Fn/Log - Rit Journal

>> Chapter 11: Myers Diff

For my first chapter journal entry, the task is to implement the Myer's diff algorithm which calculates the changes shown in git diff and possibly integrate to git status next. While that is the default, it can be changed and have different results which is fascinating. I will not discuss the algorithm here so do checkout other sources such as from the author's blog.

Apologies if the journal is unstructured or sparse, I am trying to find the balance between being a personal journal and thoroughly reviewed article.

Source code for this chapter can be found here

>>> Sketch

Generally, the objective is to take two lists of comparable items and return an iterator of diffs to convert one to the other. My basic sketch of this algorithm is:

pub enum Diff<'a, T> {
    Same(&'a T),
    Insert(&'a T),
    Delete(&'a T),
}

pub struct Diffs<'a, T> {
    source: &'a [T],
    target: &'a [T],
    path: Vec<(usize, usize)>
}

impl<'a, T> Iterator for Diffs<'a, T> {
    type Item = Diff<'a, T>;

    fn next(&mut self) -> Option<Self::Output> {
        unimplemented!()
    }
}

pub fn myers<'a, T: PartialEq>(source: &'a [T], target: &'a [T]) -> Diffs<'a, T> {
    unimplemented!();
}

Ideally, it is used like this:

let source = "ABCABBA".chars().collect::<Vec<_>>();
let target = "CBABAC".chars().collect::<Vec<_>>();

for diff in myers(source.as_slice(), target.as_slice()) {
    let symbol = match diff {
        Diff::Same(text) => println!(" {}", text),
        Diff::Insert(text) => println!("+{}", text),
        Diff::Delete(text) => println!("-{}", text),
    }
}

It should output:

-A
-B
 C
+B
 A
 B
-B
 A
+C

The algorithm itself is straightforward to implement with finding the best point in the main function and backtracking with the iterator. The first part of the Ruby source code translates easily but the backtracking iterator is the challenging part. Looking back, the fundamental lesson for this chapter is keeping it simple since it does take time to refactor or experiment with a typed language. I did want to explore other Rust traits such as AsRef trait but were unnecessary in the end which is a waste.

>>> Iterator or List

Since the book returned the diffs as an iterator, it follows that the function should do so as well. However, since the backtracking logic yields diffs backwards, the iterator has to be reversed whim implies:

pub fn myers<'a, T: PartialEq>(source: &'a [T], target: &'a [T]) -> impl Iterator<Item = Diff<'a, T>> {
    Diffs {
    }
    .rev()
}

To use Iterator::rev requires implementing a double ended iterator. The easiest way with the diff iterator is to collect the iterator into a list then convert it back to an iterator:

pub fn myers<'a, T: PartialEq>(source: &'a [T], target: &'a [T]) -> impl Iterator<Item = Diff<'a, T>> {
    Diffs {
    }
    .collect::<Vec<_>>()
    .into_iter()
    .rev()
}

Returning an iterator here seems inefficient. Why not return the ordered diffs instead? Why not get rid of the iterator altogether to make the code more compact?

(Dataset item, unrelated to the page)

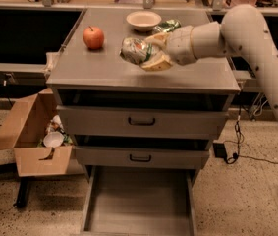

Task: Pick 7up can from bottom drawer and place on counter

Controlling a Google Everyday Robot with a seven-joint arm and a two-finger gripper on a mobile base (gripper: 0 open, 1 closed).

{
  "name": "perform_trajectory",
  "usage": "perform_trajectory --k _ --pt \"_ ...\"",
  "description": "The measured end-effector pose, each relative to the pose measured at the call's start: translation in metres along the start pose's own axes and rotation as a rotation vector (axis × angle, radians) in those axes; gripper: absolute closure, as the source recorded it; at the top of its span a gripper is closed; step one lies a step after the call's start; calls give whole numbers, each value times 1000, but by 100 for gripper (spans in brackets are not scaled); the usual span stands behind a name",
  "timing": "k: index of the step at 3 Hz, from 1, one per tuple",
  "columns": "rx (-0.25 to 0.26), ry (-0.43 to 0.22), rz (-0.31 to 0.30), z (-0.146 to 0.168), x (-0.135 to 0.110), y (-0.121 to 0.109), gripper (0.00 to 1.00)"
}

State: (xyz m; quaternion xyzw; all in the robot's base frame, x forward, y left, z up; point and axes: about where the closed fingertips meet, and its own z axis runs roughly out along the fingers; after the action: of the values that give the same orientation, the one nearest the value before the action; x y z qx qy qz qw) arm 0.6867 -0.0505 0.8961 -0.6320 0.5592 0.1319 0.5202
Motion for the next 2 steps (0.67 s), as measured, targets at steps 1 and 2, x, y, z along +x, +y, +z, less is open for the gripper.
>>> perform_trajectory --k 1,2 --pt "-30 32 92 8 25 -24 100" --pt "-47 81 175 18 50 -35 100"
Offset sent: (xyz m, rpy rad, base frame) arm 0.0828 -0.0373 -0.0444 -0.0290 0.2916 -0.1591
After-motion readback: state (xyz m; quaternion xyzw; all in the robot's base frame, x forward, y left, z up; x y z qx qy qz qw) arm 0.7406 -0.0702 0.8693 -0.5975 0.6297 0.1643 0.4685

pub fn myers<'a, T: PartialEq>(source: &'a [T], target: &'a [T]) -> Vec<Diff<'a, T>> {
    /// Rest of the code

    let mut diffs = Vec::with_capacity(traces.len());

    /// Iterator code

    diffs.reverse();

    diffs
}

Sadly, I was able to implement the algorithm completely before realizing this and refactored afterwards. Perhaps I was too eager and ambitious with implementing an iterator that I made it unnecessarily harder for myself. Another lesson in keeping it simple but it was rather fun making the iterator work.

>>> Negative Indices

In Ruby, accessing array/list elements with negative indices start from the end instead of the beginning. Since the book uses this feature, we need to translate that to Rust. We could implement a wrapper trait, ExtSlide to support negative indices that is easily done with std::ops::Index and std::ops::IndexMut:

struct ExtSlice<'a, T>(&'a mut [T]);

impl<'a, T> Index<isize> for ExtSlice<'a, T> {
    type Output = T;

    fn index(&self, mut index: isize) -> &Self::Output {
        if index.is_negative() {
            index += self.0.len() as isize;
        }

        &self.0[index as usize]
    }
}

impl<'a, T> IndexMut<isize> for ExtSlice<'a, T> {
    fn index_mut(&mut self, mut index: isize) -> &mut Self::Output {
        if index.is_negative() {
            index += self.0.len() as isize;
        }

        &mut self.0[index as usize]
    }
}

let xs = ExtSlide(&mut [1, 2, 3]);

assert_eq!(xs[0], xs[-1]);
assert_eq!(xs[1], xs[-2]);
assert_eq!(xs[2], xs[-3]);
assert_eq!(xs[3], xs[-1]);

This works but now we cannot access elements past isize. For example if slice indices are u8, the maximum value of i8 is 127, so how to access elements 128 and above? Since the algorithm is simple, I opted to compute it manually to avoid any issue altogether:

#[inline]
fn normalize_index(index: isize, size: usize) -> usize {
    if index.is_negative() {
        size - (index.abs() as usize)
    } else {
        index as usize
    }
}

'outer: for d in 0..(max as isize) {
    for k in (-d..=d).step_by(2) {
        let prev_index = normalize_index(k - 1);
        let next_index = normalize_index(k + 1);

        if k == -d || (k != d && (values[prev_index].0 < values[next_index].0)) { }

        /// Rest of the code
    }
}

How to implement negative indices without precision loss? Perhaps implementing a custom std::ops::RangeBounds can work but that is currently beyond scope. Still interesting to know that indexing operation can be implemented to enable this feature.

>>> Backtracking

Initially, the way backtracking was presented made me think of an alternative representation. Since the best values at each round are only stored, retracing from the best path is lost. The idea is then to clone and store the previous rounds into a list so that backtracking is possible.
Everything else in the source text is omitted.